'I fear the worst': Canada says missing father may be in Chinese custody for speaking out

OTTAWA - The missing daughter of a Chinese human rights defender pleaded with the Vietnamese and Chinese governments to reveal the whereabouts of her father and allow her to travel to Canada.

Dong Guangping, an activist who previously spoke out against China's efforts to erase the bloody results of the 1989 Tiananmen Square student protests, has "disappeared", according to his daughter.

Dong, a 64-year-old activist, was arrested on August 24 in Vietnam's capital Hanoi, where he had fled after being released from prison in China.

His daughter, Katherine Dong, is a Toronto university student and became a Canadian citizen last summer. The 22-year-old student has not heard from his father in more than 80 days and fears his father may have been turned over to Chinese authorities.

"He didn't want me to live in a country without human rights...He loved his family and he was a brave survivor," Katherine said Thursday at a news conference in Ottawa.

"I want to hold on to hope, but I fear the worst."

With him at the event were representatives from the Toronto Association for Democracy in China and the Federation for a Democratic China, as well as Alex Neve, former secretary general of Amnesty International Canada.

The Association for Democracy said Dong Guangping had been granted asylum in Canada, but Ottawa was unable to persuade Vietnamese officials to allow him to leave the country.

Dong had been hiding in Vietnam for 31 months while trying to gain freedom.

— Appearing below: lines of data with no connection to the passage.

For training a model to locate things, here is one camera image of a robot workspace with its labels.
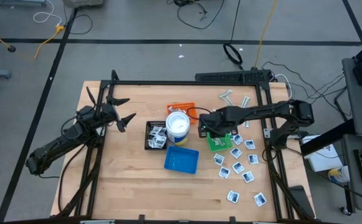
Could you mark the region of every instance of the wooden table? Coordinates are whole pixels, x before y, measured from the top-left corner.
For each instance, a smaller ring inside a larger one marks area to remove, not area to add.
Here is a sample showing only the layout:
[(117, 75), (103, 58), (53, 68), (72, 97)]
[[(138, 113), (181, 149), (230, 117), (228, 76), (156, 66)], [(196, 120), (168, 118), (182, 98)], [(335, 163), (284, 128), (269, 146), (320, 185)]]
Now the wooden table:
[[(99, 84), (84, 83), (78, 110), (91, 105), (85, 87), (88, 86), (97, 97)], [(167, 117), (166, 105), (193, 101), (196, 106), (209, 110), (221, 108), (226, 104), (218, 96), (228, 89), (233, 91), (230, 98), (235, 105), (240, 105), (247, 95), (251, 97), (249, 106), (257, 106), (255, 88), (252, 86), (115, 85), (115, 98), (131, 98), (117, 108), (119, 115), (137, 115), (128, 124), (125, 133), (120, 133), (115, 125), (107, 130), (92, 218), (136, 220), (142, 214), (147, 220), (228, 221), (229, 217), (234, 216), (240, 222), (276, 221), (268, 167), (261, 158), (264, 137), (259, 120), (250, 121), (249, 128), (239, 126), (239, 133), (244, 140), (254, 140), (255, 150), (248, 150), (241, 144), (239, 148), (242, 155), (238, 159), (231, 156), (230, 150), (219, 152), (226, 157), (223, 166), (231, 170), (228, 179), (218, 176), (220, 167), (214, 163), (214, 153), (209, 150), (206, 139), (198, 137), (198, 124), (191, 125), (189, 141), (184, 146), (200, 152), (196, 175), (164, 169), (166, 151), (144, 150), (146, 122), (164, 121)], [(271, 83), (270, 89), (274, 103), (288, 99), (284, 83)], [(283, 119), (277, 119), (278, 126), (283, 122)], [(288, 147), (300, 150), (296, 140), (288, 140)], [(74, 149), (66, 154), (64, 162), (76, 151)], [(85, 153), (86, 150), (83, 150), (65, 173), (62, 205), (72, 198), (79, 187)], [(250, 165), (248, 154), (259, 155), (260, 163)], [(303, 185), (313, 207), (302, 157), (284, 150), (283, 158), (289, 186)], [(245, 171), (252, 171), (255, 177), (253, 182), (246, 184), (241, 174), (237, 175), (232, 170), (231, 165), (237, 161), (242, 163)], [(237, 204), (227, 201), (230, 190), (240, 193)], [(267, 203), (261, 207), (253, 199), (259, 192), (267, 199)], [(286, 218), (280, 189), (279, 194), (282, 214)], [(87, 200), (88, 193), (84, 196), (83, 213)], [(51, 214), (56, 213), (57, 195), (51, 211)]]

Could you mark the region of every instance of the white cable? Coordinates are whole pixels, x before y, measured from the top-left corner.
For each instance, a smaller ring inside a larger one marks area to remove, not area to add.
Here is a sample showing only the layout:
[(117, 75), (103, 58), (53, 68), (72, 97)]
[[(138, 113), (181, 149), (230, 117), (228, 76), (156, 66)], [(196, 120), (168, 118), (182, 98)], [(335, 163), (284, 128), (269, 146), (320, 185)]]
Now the white cable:
[(288, 82), (288, 79), (287, 79), (287, 77), (286, 77), (284, 74), (278, 74), (278, 75), (275, 76), (275, 78), (277, 78), (278, 76), (284, 77), (284, 79), (286, 79), (286, 82), (287, 82), (287, 85), (288, 85), (288, 89), (290, 90), (289, 99), (291, 99), (292, 96), (293, 96), (293, 92), (292, 92), (292, 86), (290, 85), (290, 82)]
[[(50, 5), (52, 6), (52, 12), (50, 12), (50, 13), (48, 13), (48, 12), (37, 12), (37, 13), (34, 14), (34, 16), (32, 17), (32, 19), (33, 19), (34, 22), (36, 22), (36, 23), (43, 23), (43, 22), (46, 22), (46, 21), (49, 19), (50, 16), (53, 16), (53, 17), (56, 17), (56, 18), (60, 19), (60, 21), (59, 21), (59, 23), (58, 23), (57, 25), (61, 25), (61, 23), (62, 23), (62, 18), (61, 18), (60, 16), (56, 16), (55, 14), (53, 14), (54, 11), (55, 11), (55, 6), (53, 5), (53, 3), (52, 3), (50, 0), (46, 0), (46, 1), (49, 2)], [(39, 15), (39, 14), (44, 14), (44, 15), (48, 15), (48, 16), (47, 16), (44, 20), (38, 21), (38, 20), (36, 19), (36, 16)]]

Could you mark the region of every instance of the blue plastic basket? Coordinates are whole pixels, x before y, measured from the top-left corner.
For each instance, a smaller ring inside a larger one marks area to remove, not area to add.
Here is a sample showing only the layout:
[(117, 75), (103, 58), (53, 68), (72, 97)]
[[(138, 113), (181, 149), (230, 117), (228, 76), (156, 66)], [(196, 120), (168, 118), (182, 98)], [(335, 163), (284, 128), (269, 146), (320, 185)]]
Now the blue plastic basket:
[(198, 169), (199, 151), (170, 146), (167, 148), (164, 169), (196, 174)]

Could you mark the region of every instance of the gray floor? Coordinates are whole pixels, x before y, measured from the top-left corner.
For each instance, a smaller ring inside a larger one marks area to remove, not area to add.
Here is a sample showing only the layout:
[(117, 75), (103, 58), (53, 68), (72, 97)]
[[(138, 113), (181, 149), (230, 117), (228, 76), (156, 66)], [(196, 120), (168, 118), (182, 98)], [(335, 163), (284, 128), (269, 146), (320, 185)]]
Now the gray floor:
[[(64, 15), (62, 2), (51, 0), (55, 13)], [(349, 0), (362, 28), (362, 0)], [(204, 1), (209, 18), (215, 15), (219, 0)], [(272, 1), (245, 0), (239, 9), (235, 29), (237, 40), (258, 40)], [(40, 7), (16, 4), (0, 6), (0, 36), (5, 38), (44, 39), (54, 32), (57, 23), (51, 18), (36, 24), (32, 15), (49, 11)], [(177, 7), (165, 0), (106, 1), (102, 9), (84, 9), (93, 19), (93, 29), (85, 35), (70, 35), (71, 39), (228, 39), (231, 36), (237, 1), (225, 1), (216, 21), (206, 30), (195, 30), (180, 23)], [(181, 16), (200, 24), (198, 9), (188, 6)], [(81, 17), (75, 21), (73, 32), (88, 29), (89, 21)], [(269, 25), (266, 40), (359, 41), (341, 0), (282, 0)], [(26, 138), (36, 107), (47, 80), (58, 44), (43, 47), (37, 60), (24, 58), (33, 55), (37, 44), (14, 44), (11, 54), (0, 45), (0, 68), (12, 72), (10, 80), (0, 79), (0, 204)], [(242, 49), (245, 68), (255, 60), (256, 45), (238, 45)], [(342, 73), (341, 60), (352, 57), (361, 47), (332, 46), (276, 46), (262, 48), (259, 66), (270, 60), (284, 63), (313, 86), (319, 88)], [(292, 83), (304, 85), (296, 75), (282, 67), (267, 65), (276, 74), (282, 73)], [(79, 100), (85, 80), (110, 77), (115, 69), (122, 80), (193, 80), (195, 73), (237, 70), (225, 56), (221, 45), (183, 44), (67, 44), (56, 73), (44, 112), (31, 149), (39, 147), (59, 135), (60, 125), (71, 117)], [(342, 88), (344, 80), (330, 91)], [(313, 90), (305, 85), (309, 93)], [(304, 91), (292, 85), (295, 98), (305, 100)], [(348, 97), (341, 105), (349, 112)], [(324, 100), (314, 104), (315, 124), (311, 133), (322, 133), (342, 122), (340, 115)], [(59, 175), (62, 160), (54, 162), (46, 175)], [(328, 222), (362, 223), (362, 211), (351, 217), (338, 208), (345, 205), (344, 192), (331, 183), (308, 174), (318, 218)], [(57, 180), (39, 179), (23, 170), (6, 221), (48, 217)]]

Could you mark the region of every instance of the white card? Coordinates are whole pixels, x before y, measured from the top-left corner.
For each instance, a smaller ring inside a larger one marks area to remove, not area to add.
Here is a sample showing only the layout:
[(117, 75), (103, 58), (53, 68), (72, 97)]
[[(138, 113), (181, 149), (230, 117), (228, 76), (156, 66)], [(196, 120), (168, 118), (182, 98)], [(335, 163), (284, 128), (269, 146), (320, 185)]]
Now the white card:
[(253, 140), (246, 140), (244, 141), (244, 145), (248, 149), (255, 149), (255, 144)]
[(236, 162), (232, 166), (236, 174), (240, 174), (244, 170), (244, 166), (240, 162)]
[(231, 154), (235, 159), (239, 158), (242, 155), (242, 151), (238, 148), (234, 148), (231, 150)]
[(229, 201), (237, 203), (239, 201), (239, 193), (234, 191), (229, 191), (228, 196), (226, 197)]
[(244, 174), (242, 174), (242, 177), (244, 179), (244, 182), (252, 182), (254, 180), (253, 173), (251, 171), (247, 171)]
[(263, 204), (267, 203), (267, 199), (265, 199), (262, 193), (259, 193), (256, 196), (254, 196), (254, 200), (255, 203), (258, 205), (258, 207), (261, 207)]
[(222, 166), (222, 163), (224, 163), (224, 159), (225, 157), (218, 153), (214, 155), (214, 162), (220, 166)]
[(258, 156), (257, 155), (249, 155), (250, 164), (258, 164)]
[(238, 146), (243, 142), (243, 138), (240, 134), (233, 135), (232, 141)]
[(225, 167), (221, 167), (219, 169), (219, 174), (218, 175), (220, 177), (223, 177), (223, 178), (227, 179), (230, 173), (231, 173), (231, 171), (229, 169), (226, 169)]

According to Neve, the family had been informed that Dong's case had been raised by Prime Minister Justin Trudeau and Foreign Minister Melanie Joly at recent international meetings with Southeast Asian leaders in Cambodia and at the G20 summit in Indonesia.

In a statement to CTV News, Global Affairs Canada said it is “deeply concerned about the safety and well-being of Mr. Dong and has raised our concerns to the highest level. Officials are working to ensure its existence, including through diplomatic engagements with Vietnam and China."

Tensions between China and Canada flared up on camera during an interaction between the Prime Minister and Premier Xi Jinping, when the Chinese leader criticized Trudeau for allegedly "leaking" information about their discussions.


Dong's supporters say he was fired from his job as a police officer in China in 1999 because he signed a public letter regarding the anniversary of the 1989 Tiananmen Square protests.

He was later jailed for three years on charges of "inciting subversion of state power."

“Dong Guangping, like other courageous activists in China, has refused to be quiet around Tiananmen. The Chinese government brutally suppressed any attempts, including those by relatives of murdered students to hold a memorial service for their deaths – let alone a more forceful campaign that insists the truth must be told,” said Neve, who is now a senior fellow at the University of Ottawa.


Dong fled to Thailand in 2015 with his wife and daughter, who were transferred to Canada as refugees, but he couldn't get out. Despite being designated a refugee by the UN High Commissioner for Refugees, Thailand sent Dong back to China where he was imprisoned for another three and a half years.

In 2019, Dong tried to escape again by swimming from China's east coast to an island under Taiwan control.

His daughter, Katherine, said her father swam for 12 hours before "he couldn't take it anymore" and was rescued by a Chinese fishing trawler.

In January 2020, the human rights activist fled a third time, and managed to cross the border into northern Vietnam. Katherine said while hiding in Hanoi, her father was moved from one safe house to another while the Canadian government worked behind the scenes to secure travel documents for him.